Plus virulente qu'aujourd'hui
Un intestin de 200 ans révèle une souche ancienne du choléra
Des chercheurs font évoluer les connaissances sur le choléra grâce à l'analyse d'un échantillon d'intestin. Vieux de 2 siècles, il provient d'un patient tué par la maladie.
- Ce morceau d'intestin de 2 siècles fait évoluer la connaissance du choléra (McMaster University/NEJM)
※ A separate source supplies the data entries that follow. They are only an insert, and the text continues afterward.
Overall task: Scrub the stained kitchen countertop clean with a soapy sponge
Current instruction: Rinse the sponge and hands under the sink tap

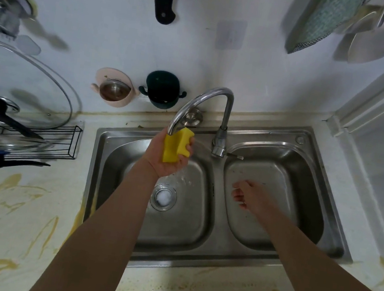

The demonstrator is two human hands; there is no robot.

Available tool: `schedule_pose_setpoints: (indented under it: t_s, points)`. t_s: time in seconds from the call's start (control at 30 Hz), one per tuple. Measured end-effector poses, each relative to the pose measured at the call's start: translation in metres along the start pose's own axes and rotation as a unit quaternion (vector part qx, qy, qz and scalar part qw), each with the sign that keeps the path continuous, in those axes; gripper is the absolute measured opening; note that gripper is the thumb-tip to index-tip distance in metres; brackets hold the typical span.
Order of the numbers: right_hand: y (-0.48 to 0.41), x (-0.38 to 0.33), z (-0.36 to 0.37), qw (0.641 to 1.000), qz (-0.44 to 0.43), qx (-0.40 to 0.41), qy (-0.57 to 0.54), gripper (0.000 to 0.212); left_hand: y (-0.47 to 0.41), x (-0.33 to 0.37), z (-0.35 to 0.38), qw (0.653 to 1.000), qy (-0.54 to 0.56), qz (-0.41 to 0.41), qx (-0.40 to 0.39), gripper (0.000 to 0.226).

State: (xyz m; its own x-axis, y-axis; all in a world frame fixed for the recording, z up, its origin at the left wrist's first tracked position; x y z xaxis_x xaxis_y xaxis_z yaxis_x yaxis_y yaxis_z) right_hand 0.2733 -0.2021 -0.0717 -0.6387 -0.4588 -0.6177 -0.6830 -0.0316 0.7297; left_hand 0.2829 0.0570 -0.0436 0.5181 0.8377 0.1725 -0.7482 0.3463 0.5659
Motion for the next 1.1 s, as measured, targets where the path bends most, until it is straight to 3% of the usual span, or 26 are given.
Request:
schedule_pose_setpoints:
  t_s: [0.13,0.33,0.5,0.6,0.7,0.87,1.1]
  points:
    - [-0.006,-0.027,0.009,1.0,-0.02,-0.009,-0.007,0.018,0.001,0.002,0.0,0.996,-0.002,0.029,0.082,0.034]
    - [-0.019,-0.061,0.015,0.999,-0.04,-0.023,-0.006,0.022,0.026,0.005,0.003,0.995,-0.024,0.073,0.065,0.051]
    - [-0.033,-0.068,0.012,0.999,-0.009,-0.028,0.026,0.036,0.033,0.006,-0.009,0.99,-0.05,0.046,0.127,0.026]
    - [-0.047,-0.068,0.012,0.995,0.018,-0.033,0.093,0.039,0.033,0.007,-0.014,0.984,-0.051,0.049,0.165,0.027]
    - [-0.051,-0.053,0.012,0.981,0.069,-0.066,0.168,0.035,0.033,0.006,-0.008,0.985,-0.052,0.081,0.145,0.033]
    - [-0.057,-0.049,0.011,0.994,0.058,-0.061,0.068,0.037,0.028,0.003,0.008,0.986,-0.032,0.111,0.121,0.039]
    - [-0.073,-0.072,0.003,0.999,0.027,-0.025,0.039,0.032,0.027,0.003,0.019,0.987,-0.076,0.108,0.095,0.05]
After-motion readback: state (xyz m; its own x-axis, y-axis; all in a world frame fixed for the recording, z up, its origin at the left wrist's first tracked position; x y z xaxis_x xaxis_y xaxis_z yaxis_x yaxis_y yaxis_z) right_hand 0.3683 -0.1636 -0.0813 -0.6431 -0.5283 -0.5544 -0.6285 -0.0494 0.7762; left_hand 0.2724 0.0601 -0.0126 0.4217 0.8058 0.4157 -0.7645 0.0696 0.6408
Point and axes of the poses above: each hand's wrist, its own y-axis away from the middle knuckle, its own z-axis out of the palm, x = y × z, the point moved 5 cm from there along -y, towards the middle knuckle, and after that the axes turned 7 degrees about y, right-handed, at the moved point
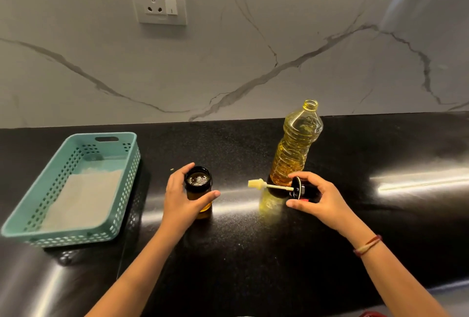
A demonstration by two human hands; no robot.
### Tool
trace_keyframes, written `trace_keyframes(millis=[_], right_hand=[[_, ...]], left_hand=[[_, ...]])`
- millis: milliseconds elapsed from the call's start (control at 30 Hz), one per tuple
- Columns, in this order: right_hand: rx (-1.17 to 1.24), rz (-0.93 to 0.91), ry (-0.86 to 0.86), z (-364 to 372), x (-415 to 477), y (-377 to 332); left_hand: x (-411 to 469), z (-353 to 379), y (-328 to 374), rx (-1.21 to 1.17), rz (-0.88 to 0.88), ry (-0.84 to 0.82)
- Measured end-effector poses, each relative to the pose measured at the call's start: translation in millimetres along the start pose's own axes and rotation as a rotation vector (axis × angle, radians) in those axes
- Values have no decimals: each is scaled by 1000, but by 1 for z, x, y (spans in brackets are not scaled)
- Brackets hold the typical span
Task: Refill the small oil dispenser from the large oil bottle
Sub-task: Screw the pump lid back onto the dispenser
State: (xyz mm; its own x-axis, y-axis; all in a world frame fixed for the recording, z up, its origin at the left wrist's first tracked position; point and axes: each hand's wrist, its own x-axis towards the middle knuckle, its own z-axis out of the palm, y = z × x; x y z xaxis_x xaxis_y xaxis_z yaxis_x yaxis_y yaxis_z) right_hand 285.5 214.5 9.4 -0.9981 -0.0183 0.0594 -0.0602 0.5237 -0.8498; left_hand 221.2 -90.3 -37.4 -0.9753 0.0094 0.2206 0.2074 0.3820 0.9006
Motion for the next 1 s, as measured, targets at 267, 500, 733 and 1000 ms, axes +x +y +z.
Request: trace_keyframes(millis=[267, 500, 733, 1000], right_hand=[[-205, -271, -50, 33, 50, -82], [-600, -398, -162, 61, 92, -128], [-902, -461, -376, 103, 115, -144], [-1014, -397, -499, 130, 122, -147]], left_hand=[[3, -3, -9, 27, -20, 15], [8, -1, -22, 6, -88, 14], [5, 2, -23, -113, -107, -24], [7, 2, -31, -175, -117, -46]])
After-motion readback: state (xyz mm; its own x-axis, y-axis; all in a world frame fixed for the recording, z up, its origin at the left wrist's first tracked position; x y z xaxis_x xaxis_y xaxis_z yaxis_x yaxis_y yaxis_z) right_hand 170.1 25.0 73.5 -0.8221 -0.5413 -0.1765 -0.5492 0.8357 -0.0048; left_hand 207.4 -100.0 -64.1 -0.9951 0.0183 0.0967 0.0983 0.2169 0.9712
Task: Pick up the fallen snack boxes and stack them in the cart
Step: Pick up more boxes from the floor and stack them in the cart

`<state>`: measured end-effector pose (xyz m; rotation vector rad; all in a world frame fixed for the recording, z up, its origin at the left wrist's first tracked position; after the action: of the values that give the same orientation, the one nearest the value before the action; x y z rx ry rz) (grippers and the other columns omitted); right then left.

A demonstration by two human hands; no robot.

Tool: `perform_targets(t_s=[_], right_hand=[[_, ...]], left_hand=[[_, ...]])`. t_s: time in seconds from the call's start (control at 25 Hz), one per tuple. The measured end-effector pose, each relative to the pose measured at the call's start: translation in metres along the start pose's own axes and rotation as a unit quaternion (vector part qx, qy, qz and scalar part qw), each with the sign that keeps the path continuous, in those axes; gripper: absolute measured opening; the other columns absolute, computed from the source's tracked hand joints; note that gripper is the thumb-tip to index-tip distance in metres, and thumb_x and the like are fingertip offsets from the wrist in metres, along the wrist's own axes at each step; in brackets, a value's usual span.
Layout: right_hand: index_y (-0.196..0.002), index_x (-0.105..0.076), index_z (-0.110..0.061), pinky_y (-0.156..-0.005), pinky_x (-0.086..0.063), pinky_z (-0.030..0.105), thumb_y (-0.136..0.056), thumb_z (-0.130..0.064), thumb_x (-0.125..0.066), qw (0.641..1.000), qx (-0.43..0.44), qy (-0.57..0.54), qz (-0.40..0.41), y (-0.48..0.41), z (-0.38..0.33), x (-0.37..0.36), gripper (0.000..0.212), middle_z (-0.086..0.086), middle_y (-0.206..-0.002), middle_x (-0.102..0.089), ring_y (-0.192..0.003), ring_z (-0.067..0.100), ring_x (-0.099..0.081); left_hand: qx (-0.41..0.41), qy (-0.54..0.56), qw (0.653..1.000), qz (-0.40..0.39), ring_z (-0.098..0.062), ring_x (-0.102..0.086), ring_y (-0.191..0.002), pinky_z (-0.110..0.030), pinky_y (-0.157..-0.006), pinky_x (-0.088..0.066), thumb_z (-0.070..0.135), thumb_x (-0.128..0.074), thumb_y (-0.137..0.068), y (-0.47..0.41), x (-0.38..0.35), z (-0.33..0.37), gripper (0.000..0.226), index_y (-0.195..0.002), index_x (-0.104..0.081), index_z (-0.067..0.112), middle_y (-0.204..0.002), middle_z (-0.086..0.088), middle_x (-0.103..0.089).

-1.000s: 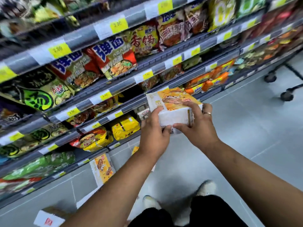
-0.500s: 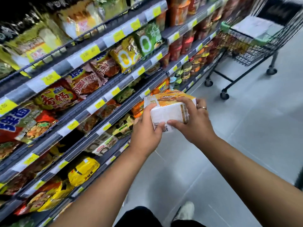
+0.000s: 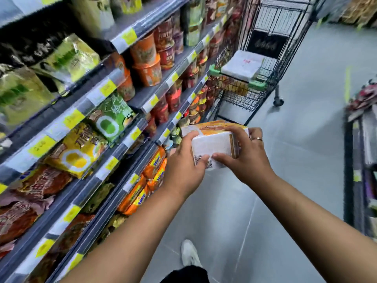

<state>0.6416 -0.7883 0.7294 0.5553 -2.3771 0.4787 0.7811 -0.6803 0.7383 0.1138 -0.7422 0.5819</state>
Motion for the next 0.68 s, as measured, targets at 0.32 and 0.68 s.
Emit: perform_targets(t_s=[0.32, 0.68], right_hand=[[-0.120, -0.045, -0.048, -0.095, -0.048, 0.042, -0.064, -0.048, -0.080, 0.993, -0.056, 0.033, 0.099, -0.179, 0.067, 0.063, 0.066, -0.002, -0.111, -0.029, -0.112, 0.030, -0.048], [-0.122, -0.045, -0.046, -0.098, -0.046, 0.044, -0.062, -0.055, -0.076, 0.994, -0.058, 0.022, 0.095, -0.375, 0.148, 0.109, 0.068, 0.001, -0.117, -0.031, -0.114, 0.031, -0.048]], left_hand=[[-0.094, 0.009, 0.993, -0.075, -0.030, -0.053, -0.114, -0.042, -0.092, -0.046, 0.027, -0.065, -0.085, -0.213, -0.064, 0.071, 0.060, -0.137, -0.037, 0.034, -0.128, 0.000, -0.060], [-0.089, 0.003, 0.993, -0.073, -0.033, -0.056, -0.111, -0.043, -0.092, -0.046, 0.025, -0.066, -0.085, -0.406, -0.143, 0.129, 0.060, -0.138, -0.039, 0.029, -0.127, -0.006, -0.061]])
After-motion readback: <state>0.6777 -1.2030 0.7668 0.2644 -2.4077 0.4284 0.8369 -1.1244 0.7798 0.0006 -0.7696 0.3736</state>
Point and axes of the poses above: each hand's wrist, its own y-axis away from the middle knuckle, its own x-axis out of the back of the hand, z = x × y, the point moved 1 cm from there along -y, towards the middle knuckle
Un morceau d'intestin vieux de 200 ans a récemment révélé ses secrets. Grâce à lui, des chercheurs de l'université McMaster et de l'université de Sydney (Australie) sont parvenus à retracer l'histoire de la bactérie à l'origine des pandémies de choléra qui ont tué des millions de personnes dans le monde. Les résultats de leur analyse sont parus ce 8 janvier dans le New England Journal of Medicine.
Déterminer les origines des épidémies
Jusqu'à aujourd'hui, les scientifiques étaient incapables de déterminer les origines de cette maladie infectieuse qui se loge dans les intestins. Il a donc longtemps été impossible d'examiner l'ADN du vibrion cholérique, qu'on ne retrouve ni dans les os ni dans les dents. Une équipe de chercheurs a noté qu'une importante réserve de tissus mous était conservée au Mütter Museum de Philadelphie (Pennsylvanie, Etats-Unis).
Dans cette collection, des morceaux d'intestins de patients morts pendant l'épidémie de 1849 dans la ville américaine. Un échantillon a été prélevé et analysé. Les chercheurs ont ensuite reconstitué l'ADN du vibrion. « Les génomes des pathogènes qui ont des descendants actuels reposent dans des collections médicales d'archives du monde entier. Nous avons accès à des centaines de milliers de spécimens anciens, avec un énorme potentiel pour déterminer les origines des épidémies du passé, » s'enthousiasme le généticien Hendrick Poinar, qui a participé à l'étude.
Deux souches de 5 000 ans
Ces échantillons ont permis d'identifier de nouvelles régions d'ADN sur les anciennes souches qui n'apparaissent pas dans celles d'aujourd'hui. Une autre région qui rend le vibrion plus ou moins toxique, comporte plus de copies dans la souche ancienne. Le choléra de nos ancêtres était donc plus virulent qu'actuellement, selon les chercheurs. Soit l'agent pathogène a évolué, soit l'hôte s'est adapté, suppose le Dr Poinar.
Autre découverte de taill, ill en existe deux formes de souches du choléra. : une « classique », qui a déclenché les premières épidémies au XIXe siècle, et la forme El Tor, à l'origine de l'épidémie de 2010 en Haïti. La première est en déclin tandis que la deuxième est plus fréquente depuis les années 1960.
Mais ces deux souches sont aussi anciennes l'une que l'autre, ont découvert les chercheurs. Il y a environ 5 000 ans, elles évoluaient ensemble dans les eaux de la Baie du Bengale, d'où sont venues les premières épidémies.
Mieux comprendre l'épidémiologie
« Comprendre l'évolution d'une maladie infectieuse a un énorme potentiel pour comprendre son épidémiologie, comment elles évolue dans le temps, et quels événements jouent un rôle dans sa transmission à l'être humain », explique Hendrick Poinar. Selon l'OMS, 3 à 5 millions de nouveaux cas de choléra sont détectés chaque année. 100 à 120 000 personnes meurent de cette maladie. Grâce à l'accès aux souches historiques, les chercheurs espèrent mieux cerner la façon dont les pandémies apparaissent, se répandent. A terme, ils souhaitent mieux contrôler la maladie, voire l'arrêter.